The evaluation of the objective function is carried out by appropriately setting the parameters x, y to the respective limit values and by measuring the output signal of the up-converter 200 (FIG. 4), whereby the corresponding target function value is finally obtained. In other words, for each limit point GO, G1, G2, G3 of the initially considered output range B_0, a target function value is present in step 100 which indicates a residual carrier remaining at the respective parameter values.

After this evaluation of the objective function for all four boundary points GO, G1, G2, G3, the objective function values obtained in this case are assigned to two different classes according to the invention. For this purpose, a target criterion is specified, which is preferably a threshold value for the

Target function values is. For example, all those objective function values become the first one

Class associated with the best objective function value, i. the objective function value that the

Matching target comes closest, not further than the predetermined threshold are removed. In this way, the first class is usually assigned multiple objective function values, all in a comparable manner to an approximation to the matching target, while those target function values that deviate by more than the threshold from the best target function value are assigned to the second class.

Subsequently, in a further step 110 of the method according to the invention, a modified output range is defined for a next iteration.
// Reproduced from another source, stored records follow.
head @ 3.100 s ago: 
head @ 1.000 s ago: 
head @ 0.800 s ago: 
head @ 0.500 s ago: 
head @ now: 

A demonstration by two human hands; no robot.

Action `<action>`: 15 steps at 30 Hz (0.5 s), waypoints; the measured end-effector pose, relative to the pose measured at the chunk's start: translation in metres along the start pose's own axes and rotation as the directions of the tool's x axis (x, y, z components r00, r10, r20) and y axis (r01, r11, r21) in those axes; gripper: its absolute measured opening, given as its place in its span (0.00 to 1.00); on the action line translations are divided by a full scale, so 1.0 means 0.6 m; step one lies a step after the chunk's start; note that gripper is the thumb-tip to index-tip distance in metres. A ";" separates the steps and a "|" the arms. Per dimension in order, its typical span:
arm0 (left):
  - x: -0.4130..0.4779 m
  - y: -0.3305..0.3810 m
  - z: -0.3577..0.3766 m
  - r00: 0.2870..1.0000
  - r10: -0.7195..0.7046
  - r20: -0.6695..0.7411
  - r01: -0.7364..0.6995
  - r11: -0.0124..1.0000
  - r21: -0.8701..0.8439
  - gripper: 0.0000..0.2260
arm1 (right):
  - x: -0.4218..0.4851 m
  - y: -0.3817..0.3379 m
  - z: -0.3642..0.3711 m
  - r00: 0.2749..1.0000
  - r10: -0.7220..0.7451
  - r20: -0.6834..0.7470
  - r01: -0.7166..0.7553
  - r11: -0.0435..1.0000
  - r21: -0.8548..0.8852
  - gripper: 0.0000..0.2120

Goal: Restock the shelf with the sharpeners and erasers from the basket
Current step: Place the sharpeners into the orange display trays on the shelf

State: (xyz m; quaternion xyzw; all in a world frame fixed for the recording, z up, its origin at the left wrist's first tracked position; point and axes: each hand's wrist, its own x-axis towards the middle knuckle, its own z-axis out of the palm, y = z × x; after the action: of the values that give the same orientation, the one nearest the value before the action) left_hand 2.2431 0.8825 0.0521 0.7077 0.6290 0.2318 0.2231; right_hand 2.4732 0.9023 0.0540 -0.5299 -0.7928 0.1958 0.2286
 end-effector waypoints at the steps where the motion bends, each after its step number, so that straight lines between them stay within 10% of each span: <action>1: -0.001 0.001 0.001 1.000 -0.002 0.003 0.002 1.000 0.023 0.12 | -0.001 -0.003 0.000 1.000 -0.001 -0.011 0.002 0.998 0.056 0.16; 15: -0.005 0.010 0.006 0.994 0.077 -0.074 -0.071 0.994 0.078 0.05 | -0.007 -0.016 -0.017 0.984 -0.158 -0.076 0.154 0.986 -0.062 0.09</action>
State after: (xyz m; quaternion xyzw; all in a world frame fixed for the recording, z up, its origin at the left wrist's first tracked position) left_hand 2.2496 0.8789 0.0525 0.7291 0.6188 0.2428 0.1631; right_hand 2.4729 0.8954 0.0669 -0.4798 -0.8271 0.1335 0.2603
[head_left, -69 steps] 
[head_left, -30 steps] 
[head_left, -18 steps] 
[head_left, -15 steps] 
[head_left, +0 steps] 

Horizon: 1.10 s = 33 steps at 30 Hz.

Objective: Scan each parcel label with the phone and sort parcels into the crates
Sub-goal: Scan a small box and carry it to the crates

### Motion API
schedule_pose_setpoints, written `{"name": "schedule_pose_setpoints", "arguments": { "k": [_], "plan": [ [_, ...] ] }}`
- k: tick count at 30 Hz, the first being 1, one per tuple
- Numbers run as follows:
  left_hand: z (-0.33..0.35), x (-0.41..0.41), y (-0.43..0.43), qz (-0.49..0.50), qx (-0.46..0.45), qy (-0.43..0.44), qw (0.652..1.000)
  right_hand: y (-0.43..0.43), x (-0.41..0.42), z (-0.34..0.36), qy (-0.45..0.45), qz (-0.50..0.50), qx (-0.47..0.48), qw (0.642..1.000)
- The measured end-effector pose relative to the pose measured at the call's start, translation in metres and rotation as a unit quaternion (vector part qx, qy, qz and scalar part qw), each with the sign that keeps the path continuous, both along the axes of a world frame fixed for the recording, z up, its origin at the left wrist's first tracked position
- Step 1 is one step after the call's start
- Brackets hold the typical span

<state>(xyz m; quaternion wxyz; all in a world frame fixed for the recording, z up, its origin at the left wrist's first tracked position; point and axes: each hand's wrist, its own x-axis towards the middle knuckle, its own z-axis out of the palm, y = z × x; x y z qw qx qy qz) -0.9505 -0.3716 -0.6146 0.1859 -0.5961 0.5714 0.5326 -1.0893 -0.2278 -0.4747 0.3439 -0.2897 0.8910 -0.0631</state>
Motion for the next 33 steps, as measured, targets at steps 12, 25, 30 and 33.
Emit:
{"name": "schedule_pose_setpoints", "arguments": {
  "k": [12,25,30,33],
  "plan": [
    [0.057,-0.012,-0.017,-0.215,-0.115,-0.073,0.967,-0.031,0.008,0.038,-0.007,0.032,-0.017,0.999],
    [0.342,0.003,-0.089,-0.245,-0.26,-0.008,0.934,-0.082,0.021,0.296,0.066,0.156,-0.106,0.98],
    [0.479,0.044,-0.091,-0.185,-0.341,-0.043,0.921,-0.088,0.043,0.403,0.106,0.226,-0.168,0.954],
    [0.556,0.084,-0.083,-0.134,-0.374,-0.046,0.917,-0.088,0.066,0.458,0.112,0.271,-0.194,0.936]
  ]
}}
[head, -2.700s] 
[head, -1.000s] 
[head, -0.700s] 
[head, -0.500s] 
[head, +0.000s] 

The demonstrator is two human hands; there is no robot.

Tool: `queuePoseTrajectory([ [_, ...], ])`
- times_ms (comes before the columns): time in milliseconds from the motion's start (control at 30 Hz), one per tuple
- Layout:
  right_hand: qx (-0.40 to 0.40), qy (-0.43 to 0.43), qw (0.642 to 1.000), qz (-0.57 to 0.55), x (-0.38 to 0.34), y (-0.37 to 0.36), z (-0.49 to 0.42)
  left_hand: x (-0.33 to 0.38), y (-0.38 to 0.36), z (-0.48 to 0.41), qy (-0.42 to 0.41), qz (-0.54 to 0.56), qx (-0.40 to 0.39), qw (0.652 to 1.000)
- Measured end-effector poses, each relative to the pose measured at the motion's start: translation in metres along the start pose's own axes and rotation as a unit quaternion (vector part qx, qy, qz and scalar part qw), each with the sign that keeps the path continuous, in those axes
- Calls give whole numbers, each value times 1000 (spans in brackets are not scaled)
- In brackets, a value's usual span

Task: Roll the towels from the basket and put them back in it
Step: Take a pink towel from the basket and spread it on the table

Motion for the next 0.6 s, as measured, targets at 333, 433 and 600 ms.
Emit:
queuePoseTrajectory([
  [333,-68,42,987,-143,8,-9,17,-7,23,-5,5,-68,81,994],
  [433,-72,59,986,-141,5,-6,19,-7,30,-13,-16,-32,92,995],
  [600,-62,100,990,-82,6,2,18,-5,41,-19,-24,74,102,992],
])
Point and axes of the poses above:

According to the invention, this definition is advantageously carried out as a function of those target function values which are assigned to the first class and which accordingly are closer to the matching target to be achieved than those target function values which are contained in the second class.

In the present example, the evaluation in step 100, FIG. 2, has shown that the limit points GO, G1 corresponding to the parameter or limit values xθ, yθ and xθ, y1 are contained in the first class. Accordingly, the output region B_l for a subsequent iteration of the method according to the invention, cf. Figure Ib, advantageously chosen to be closer to the boundary points GO, Gl associated with the objective function values of the first class than to those boundary points G2, G3 included in the second class.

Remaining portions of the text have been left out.